TASK DESCRIPTION: Repeat the lines below exactly as they appear, but leave out the images.

GIVEN INFORMATION:
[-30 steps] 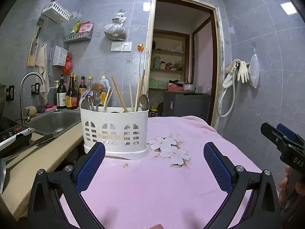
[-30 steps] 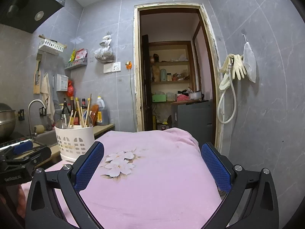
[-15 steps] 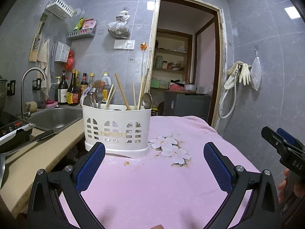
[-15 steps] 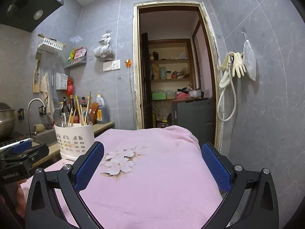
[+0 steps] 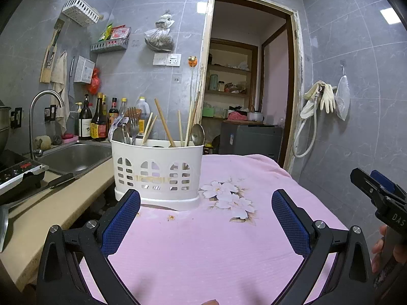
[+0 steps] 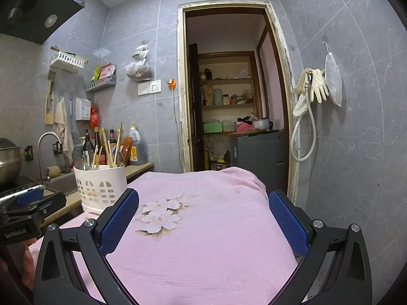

RESPONSE:
[-30 steps] 
[-30 steps] 
[-15 steps] 
[-15 steps] 
[+0 steps] 
[+0 steps] 

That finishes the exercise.